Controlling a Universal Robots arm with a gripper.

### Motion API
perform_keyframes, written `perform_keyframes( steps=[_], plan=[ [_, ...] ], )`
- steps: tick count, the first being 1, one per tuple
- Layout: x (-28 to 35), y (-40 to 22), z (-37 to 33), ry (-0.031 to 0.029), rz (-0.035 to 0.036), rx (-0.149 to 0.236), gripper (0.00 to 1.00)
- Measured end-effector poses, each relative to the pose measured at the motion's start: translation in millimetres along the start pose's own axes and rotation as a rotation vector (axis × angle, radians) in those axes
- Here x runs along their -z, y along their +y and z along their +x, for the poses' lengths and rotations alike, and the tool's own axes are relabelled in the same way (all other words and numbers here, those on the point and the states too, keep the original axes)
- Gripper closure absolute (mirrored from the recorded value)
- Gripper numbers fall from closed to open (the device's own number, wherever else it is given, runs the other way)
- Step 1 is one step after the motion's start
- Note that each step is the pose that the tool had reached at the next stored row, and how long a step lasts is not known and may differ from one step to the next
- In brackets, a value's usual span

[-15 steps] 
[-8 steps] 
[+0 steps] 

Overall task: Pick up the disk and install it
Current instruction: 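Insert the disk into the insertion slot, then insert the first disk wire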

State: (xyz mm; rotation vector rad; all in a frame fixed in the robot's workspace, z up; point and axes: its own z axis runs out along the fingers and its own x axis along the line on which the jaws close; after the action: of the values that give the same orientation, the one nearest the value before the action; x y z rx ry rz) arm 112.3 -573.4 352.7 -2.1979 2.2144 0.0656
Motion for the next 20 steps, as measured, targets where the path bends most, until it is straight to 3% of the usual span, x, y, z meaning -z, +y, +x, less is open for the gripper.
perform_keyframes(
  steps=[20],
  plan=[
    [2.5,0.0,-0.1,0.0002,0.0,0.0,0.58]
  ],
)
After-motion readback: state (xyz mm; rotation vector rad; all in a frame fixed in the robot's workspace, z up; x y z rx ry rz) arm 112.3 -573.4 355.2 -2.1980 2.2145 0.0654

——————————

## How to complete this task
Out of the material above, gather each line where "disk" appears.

## Written answer
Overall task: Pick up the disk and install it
Current instruction: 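Insert the disk into the insertion slot, then insert the first disk wire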

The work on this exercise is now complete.